Featured Post

WELCOME TO RUSSELL ARBEN FOX'S HOME PAGE

If you're a student looking for syllabi, click the "Academic Home Page" link on your right, and start there.

Thursday, November 01, 2018

Songs of '78: "Jet Airliner"

From the beginning of this series, I've been up front: these blog posts are about the pop, rock, funk, punk, and other songs of 1978 which wormed their way into my memory and have stuck with me--and that includes songs that weren't released in 1978, or that I have no specific 1978 radio-listening memories of, but which I just associate with 1978. I've already confessed that some creative cognitive reconstruction was going on with the way Cheap Trick or Sniff 'n' the Tears or Bruce Springsteen appear on this list, but "Jet Airliner," my absolute favorite Steve Miller song, probably takes the cake.

Why?

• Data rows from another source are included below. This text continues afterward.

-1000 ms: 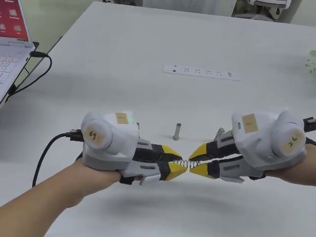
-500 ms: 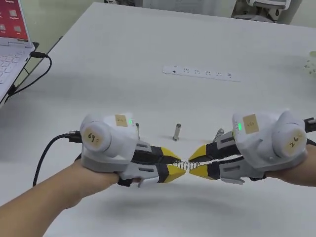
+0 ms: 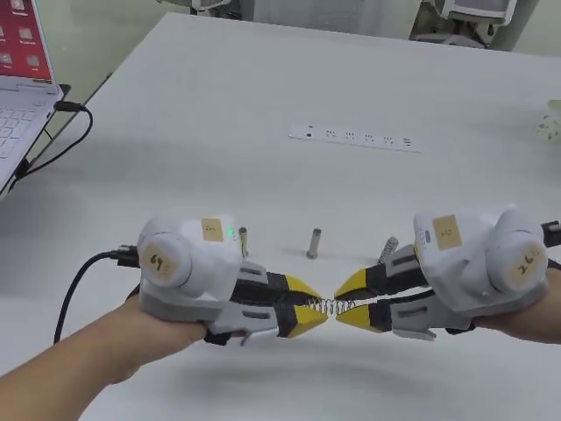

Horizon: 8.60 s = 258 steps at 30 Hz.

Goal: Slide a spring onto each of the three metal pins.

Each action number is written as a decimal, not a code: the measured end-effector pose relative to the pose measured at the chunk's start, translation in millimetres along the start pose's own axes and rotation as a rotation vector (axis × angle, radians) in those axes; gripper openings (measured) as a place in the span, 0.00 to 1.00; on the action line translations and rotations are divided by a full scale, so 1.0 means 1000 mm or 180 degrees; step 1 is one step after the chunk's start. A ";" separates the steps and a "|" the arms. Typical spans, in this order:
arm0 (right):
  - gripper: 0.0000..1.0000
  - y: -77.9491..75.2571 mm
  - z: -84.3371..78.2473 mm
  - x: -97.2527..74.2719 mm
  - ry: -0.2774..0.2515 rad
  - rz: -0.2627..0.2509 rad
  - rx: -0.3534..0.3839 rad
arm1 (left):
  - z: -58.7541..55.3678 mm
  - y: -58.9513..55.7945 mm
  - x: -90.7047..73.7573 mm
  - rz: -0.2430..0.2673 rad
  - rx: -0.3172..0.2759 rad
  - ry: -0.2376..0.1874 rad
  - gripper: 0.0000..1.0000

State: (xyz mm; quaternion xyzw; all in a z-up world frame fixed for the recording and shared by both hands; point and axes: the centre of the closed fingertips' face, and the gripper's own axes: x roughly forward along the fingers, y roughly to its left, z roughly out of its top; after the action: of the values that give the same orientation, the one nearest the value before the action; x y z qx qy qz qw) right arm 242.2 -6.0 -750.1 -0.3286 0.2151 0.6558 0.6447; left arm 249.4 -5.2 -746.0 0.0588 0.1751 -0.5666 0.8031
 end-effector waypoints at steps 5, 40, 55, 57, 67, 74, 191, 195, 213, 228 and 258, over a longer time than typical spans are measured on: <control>0.08 0.002 0.000 0.001 -0.0003 -0.0010 0.0095 | -0.001 -0.003 -0.001 -0.0013 0.0028 0.0040 0.02; 0.07 0.001 0.006 -0.010 0.0163 -0.0167 -0.0305 | -0.010 -0.004 0.002 -0.0058 0.0088 0.0203 0.02; 0.07 0.002 0.019 -0.012 0.0037 -0.0088 -0.0303 | -0.011 -0.003 0.000 -0.0039 0.0056 0.0160 0.02; 0.07 0.003 0.021 -0.012 0.0007 -0.0077 -0.0288 | -0.011 -0.003 0.000 -0.0037 0.0046 0.0152 0.02; 0.07 0.008 0.032 -0.008 -0.0116 -0.0028 -0.0247 | -0.014 -0.006 0.002 -0.0056 0.0077 0.0189 0.02; 0.08 0.009 0.041 -0.006 -0.0239 -0.0018 -0.0183 | -0.014 -0.008 0.004 -0.0072 0.0088 0.0188 0.02; 0.07 -0.011 0.044 -0.009 -0.0697 -0.0502 0.0073 | -0.052 0.064 -0.086 0.1288 -0.0556 0.0132 0.91; 0.07 -0.013 0.043 -0.010 -0.0698 -0.0521 0.0082 | -0.056 0.066 -0.091 0.1327 -0.0604 0.0126 0.98; 0.07 -0.047 0.033 -0.008 -0.0689 -0.0718 0.0292 | -0.061 0.071 -0.109 0.1414 -0.0685 0.0066 0.98; 0.07 -0.091 0.027 -0.001 -0.0628 -0.0887 0.0382 | -0.063 0.074 -0.116 0.1456 -0.0709 0.0064 0.98; 0.07 -0.148 0.013 0.017 -0.0587 -0.1115 0.0828 | -0.073 0.075 -0.125 0.1538 -0.0784 0.0063 0.98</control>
State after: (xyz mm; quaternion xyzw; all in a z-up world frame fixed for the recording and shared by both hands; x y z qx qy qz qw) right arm 386.8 26.4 -732.8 -0.2137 0.1777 0.5280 0.8025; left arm 266.9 153.9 -778.1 0.0062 0.2315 -0.3323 0.9143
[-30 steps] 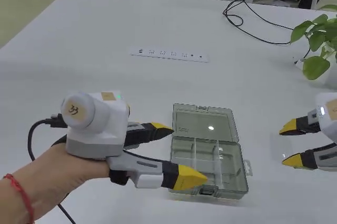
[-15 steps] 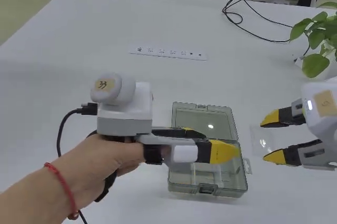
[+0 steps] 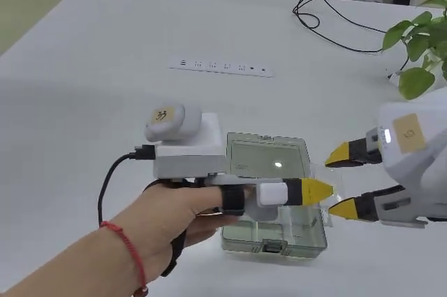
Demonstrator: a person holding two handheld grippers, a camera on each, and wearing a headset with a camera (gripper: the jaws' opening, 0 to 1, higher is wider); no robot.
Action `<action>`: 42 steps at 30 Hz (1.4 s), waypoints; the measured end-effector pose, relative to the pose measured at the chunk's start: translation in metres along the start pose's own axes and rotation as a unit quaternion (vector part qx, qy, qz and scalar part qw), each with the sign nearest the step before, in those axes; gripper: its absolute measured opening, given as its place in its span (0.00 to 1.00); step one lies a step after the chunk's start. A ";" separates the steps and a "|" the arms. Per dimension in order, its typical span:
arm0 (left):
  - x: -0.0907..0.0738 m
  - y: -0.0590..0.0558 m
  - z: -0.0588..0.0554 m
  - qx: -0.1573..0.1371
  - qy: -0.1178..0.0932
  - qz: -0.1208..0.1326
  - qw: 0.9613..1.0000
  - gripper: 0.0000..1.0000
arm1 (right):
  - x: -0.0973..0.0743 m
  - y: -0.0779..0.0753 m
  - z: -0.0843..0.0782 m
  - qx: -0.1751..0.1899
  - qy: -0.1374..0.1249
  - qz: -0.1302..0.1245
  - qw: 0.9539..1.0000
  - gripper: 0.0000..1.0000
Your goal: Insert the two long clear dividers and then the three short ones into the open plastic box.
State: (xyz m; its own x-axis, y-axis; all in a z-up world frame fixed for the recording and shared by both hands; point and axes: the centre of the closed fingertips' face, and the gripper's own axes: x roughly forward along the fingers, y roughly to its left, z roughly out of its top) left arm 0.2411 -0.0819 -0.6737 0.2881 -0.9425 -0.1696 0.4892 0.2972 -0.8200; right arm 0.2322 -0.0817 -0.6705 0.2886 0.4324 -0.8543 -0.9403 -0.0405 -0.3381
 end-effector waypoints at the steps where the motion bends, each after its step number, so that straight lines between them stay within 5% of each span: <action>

Wasn't that song, and many others by the Steve Miller band, staples of the pop and rock and roll AM and (later) FM radio stations that I gained my earliest musical education from? Absolutely. But it was mostly just beloved background stuff for me until 1990 when, in a break from my tape-buying tradition, I actually started buying CDs (which didn't mean I stopped buying tapes, though). The Steve Miller Band's Greatest Hits 1974-1978 was one of the very first CDs I purchased, because the possibility of having all that great music from my youth available in one place ("Jungle Love"! "Take the Money and Run"!) was far too much to resist. Most of all though: "Jet Airliner," a soaring, rocking, yet also dreamy composition of moving along, moving away, and then moving back home. The song itself was released in 1977 on Book of Dreams, an album which I have never listened to all the way through, but no matter: the greatest hits collection was released as an album in 1978, so that's good enough for me. This was a song that I had playing in my head as I ran around, all alone, way back at the rear of the playground of Sunrise Elementary School, so it's a song of my 10-year-old, 4th-grade year, so far as I'm concerned. 1978 it is.